Dark, dolomite rocks, ranging from pebbles to boulders weighing hundreds of pounds, are scattered across the playa like a natural Zen garden. Extending out from many of the stones are shallow furrows in the playa’s clay surface, some running parallel to others for hundreds of feet. Previous studies suggest that, about three out of five years, the rocks slide on the playa in the winter, when seasonal rains make its surface muddy. But even though scientists have visited the playa for decades, the sailing stones had never been observed in motion.

Until now.

In 2007, with permission from the National Park Service, Ralph Lorenz, a planetary scientist at Johns Hopkins University’s Applied Physics Lab, and Brian Jackson, an assistant professor in Boise State University’s Department of Physics, began deploying time-lapse cameras and weather-monitoring instrumentation to determine the conditions that drive the rocks, and perhaps even see them in motion.

Over its entire 2.8-mile by 1.3-mile surface, Racetrack Playa exhibits only 1.5 inches of relief, and so explanations for the rock motion typically invoke wind. However, winds approaching hurricane speeds, much stronger than observed, are required to overcome friction and move the largest stones.

Collected over six years, the time-lapse imagery from Lorenz and Jackson’s cameras showed large winter storms often buried Racetrack Playa in snow, which would then melt to form mirror-smooth ponds that frequently re-froze. This ice probably reduced the friction and even formed floes that could push or buoy the sailing stones, allowing very light winds to move them. These results corroborated previous suggestions that conditions were best for rock motion in the winter. But after six years, Lorenz and Jackson had not seen any.

“The last suspected movement was in 2006, and so rocks may move only about one millionth of the time,” said Lorenz. “There is also evidence that the frequency of rock movement, which seems to require cold nights to form ice, may have declined since the 1970s due to climate change.”

But everything changed this winter, when a research team including Lorenz and Jackson and led by Richard Norris of Scripps Institution of Oceanography finally observed the rocks in motion.

“Science sometimes has an element of luck,” Norris said. “We expected to wait five or 10 years without anything moving, but only two years into the project, we just happened to be there at the right time to see it happen in person.”

Last December, members of the team visited Racetrack Playa and discovered a shallow pond less than 3 inches deep, with many rocks encased in thin ice floes two-tenths of an inch thick.

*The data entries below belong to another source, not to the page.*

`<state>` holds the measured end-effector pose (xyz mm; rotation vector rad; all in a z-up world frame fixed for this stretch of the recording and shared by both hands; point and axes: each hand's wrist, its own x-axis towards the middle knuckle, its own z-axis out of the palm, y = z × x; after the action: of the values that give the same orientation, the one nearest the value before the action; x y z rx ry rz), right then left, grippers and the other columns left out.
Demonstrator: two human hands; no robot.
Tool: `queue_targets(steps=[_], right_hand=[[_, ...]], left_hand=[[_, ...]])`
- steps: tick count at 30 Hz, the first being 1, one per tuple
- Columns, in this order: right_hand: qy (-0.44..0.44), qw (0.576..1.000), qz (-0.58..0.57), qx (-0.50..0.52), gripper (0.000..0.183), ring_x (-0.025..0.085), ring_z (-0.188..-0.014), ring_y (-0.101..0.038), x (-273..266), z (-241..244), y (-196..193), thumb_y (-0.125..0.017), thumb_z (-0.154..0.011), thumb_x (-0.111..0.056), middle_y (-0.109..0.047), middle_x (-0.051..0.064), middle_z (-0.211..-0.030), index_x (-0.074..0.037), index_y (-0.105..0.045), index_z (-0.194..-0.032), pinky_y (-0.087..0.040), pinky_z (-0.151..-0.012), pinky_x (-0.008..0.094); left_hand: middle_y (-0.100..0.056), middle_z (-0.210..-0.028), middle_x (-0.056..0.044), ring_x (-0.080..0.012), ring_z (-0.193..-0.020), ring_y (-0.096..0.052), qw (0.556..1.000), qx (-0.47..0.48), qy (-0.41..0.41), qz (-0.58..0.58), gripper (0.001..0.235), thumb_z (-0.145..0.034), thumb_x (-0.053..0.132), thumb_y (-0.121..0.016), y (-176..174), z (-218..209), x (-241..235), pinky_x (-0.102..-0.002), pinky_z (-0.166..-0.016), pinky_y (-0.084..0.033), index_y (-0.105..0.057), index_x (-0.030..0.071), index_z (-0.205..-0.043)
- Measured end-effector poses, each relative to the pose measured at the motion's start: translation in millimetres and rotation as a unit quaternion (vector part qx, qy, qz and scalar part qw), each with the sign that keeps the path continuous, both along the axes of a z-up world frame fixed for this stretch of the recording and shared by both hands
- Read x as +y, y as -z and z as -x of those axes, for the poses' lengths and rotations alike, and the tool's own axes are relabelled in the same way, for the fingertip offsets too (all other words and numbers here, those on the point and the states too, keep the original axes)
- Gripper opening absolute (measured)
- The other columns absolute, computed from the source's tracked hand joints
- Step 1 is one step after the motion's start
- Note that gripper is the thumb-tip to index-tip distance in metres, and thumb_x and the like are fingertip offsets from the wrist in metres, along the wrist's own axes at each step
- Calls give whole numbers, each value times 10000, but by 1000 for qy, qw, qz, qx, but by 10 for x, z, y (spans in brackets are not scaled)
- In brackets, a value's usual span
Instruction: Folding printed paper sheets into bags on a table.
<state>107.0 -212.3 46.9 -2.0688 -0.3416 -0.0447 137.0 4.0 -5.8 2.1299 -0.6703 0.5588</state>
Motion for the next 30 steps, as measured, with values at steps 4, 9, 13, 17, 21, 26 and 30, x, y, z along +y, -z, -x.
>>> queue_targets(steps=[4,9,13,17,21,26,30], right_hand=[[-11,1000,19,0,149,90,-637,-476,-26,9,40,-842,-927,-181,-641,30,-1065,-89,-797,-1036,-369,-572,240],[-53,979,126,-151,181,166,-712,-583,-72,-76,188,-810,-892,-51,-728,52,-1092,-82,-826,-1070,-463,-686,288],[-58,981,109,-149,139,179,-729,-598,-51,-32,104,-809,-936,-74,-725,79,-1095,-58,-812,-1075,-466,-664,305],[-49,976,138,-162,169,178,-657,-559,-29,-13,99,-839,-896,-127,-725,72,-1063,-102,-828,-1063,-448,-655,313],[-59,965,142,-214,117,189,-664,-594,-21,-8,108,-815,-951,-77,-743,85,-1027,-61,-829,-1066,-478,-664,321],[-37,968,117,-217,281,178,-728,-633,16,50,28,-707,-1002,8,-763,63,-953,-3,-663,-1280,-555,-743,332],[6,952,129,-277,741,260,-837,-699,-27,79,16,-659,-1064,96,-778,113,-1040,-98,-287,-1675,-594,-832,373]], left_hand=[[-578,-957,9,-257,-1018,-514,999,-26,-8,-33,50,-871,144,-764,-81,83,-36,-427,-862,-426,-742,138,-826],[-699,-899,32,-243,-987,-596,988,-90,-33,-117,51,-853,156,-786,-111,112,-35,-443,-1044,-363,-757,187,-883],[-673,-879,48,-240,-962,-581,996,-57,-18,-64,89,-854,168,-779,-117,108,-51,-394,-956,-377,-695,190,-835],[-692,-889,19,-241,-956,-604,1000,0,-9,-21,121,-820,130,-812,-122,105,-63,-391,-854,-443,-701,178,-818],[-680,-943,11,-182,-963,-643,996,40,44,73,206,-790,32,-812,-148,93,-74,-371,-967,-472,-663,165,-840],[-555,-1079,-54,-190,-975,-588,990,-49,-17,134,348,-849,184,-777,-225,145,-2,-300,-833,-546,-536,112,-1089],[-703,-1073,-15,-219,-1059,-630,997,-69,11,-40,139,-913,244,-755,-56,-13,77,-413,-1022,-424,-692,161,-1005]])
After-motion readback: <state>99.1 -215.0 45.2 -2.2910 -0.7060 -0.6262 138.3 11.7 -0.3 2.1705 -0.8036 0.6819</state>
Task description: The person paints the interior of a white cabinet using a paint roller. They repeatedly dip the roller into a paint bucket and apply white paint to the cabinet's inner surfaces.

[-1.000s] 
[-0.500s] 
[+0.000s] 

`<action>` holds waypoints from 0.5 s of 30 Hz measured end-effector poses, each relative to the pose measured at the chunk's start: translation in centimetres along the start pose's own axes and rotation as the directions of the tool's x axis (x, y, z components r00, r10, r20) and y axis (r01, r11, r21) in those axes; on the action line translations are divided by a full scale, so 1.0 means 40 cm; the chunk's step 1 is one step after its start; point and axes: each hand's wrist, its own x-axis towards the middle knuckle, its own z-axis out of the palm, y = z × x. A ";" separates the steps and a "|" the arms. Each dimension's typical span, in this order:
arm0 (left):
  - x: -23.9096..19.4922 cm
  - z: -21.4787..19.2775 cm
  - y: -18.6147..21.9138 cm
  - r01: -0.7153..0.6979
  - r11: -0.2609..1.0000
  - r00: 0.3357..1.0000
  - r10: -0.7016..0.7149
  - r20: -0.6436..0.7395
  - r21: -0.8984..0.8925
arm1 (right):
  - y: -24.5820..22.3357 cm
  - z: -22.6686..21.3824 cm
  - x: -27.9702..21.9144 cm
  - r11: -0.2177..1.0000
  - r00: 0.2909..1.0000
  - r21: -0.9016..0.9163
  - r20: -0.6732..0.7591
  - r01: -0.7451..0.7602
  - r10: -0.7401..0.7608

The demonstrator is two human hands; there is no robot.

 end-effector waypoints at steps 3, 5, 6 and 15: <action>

Shortly before noon, the ice floes began breaking up, and 10 mile-per-hour winds propelled some rocks at a snail’s pace, only a few inches per second. Some rocks remained in motion for only a few seconds, while others moved for 16 minutes. The researchers also observed trails formed in the playa’s muddy surface by ice floes. Frequently observed, such rockless trails had long been taken as evidence that tourists (illegally) took the trail-forming rocks.

The team’s observations confirm that, aside from their unusual journey, there’s nothing special about the sailing stones themselves. Instead, their motion results from the convergence of atypical meteorological conditions: the right combination of water and ice to push the rocks while leaving their keels to drag in the playa’s surface, along with sufficient winds.

Is the mystery of the sliding rocks finally solved?

“We have seen that even in Death Valley, famous for its heat, floating ice is a powerful force driving rock motion,” said Norris. “But we have not seen the really big [rocks] move out there …. does that work the same way?”

Added Jackson: “For decades, the enigma of Racetrack Playa’s sailing stones has captured the public’s imagination — living rocks that move, unseen, on their own. However, climate change may prevent the unusual meteorological conditions that allow rock motion, and so, a little like the polar ice caps, the sailing stones may fade into the past.”

The team reports their work in two new papers, one led by Norris and published in the Aug. 27 PLOS ONE, and the other led by Lorenz and submitted to Earth Surface Dynamics.